↓↓↓
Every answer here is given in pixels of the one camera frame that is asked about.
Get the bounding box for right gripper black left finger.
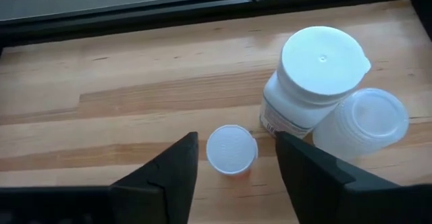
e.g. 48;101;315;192
109;132;199;224

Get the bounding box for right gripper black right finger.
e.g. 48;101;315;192
275;132;402;224

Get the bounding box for small translucent white bottle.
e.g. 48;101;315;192
312;88;410;161

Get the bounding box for small orange bottle white cap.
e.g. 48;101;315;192
205;124;259;177

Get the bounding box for white bottle with barcode label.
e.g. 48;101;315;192
259;26;372;140

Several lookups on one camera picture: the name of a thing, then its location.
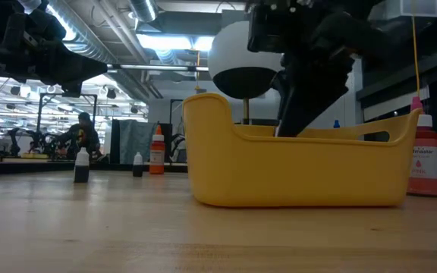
↑↑↑
Exercise: Locate the word "finger" in the records above, and return each line that has it.

Final answer:
Get the bounding box for right gripper black left finger.
Get the bounding box for right gripper black right finger.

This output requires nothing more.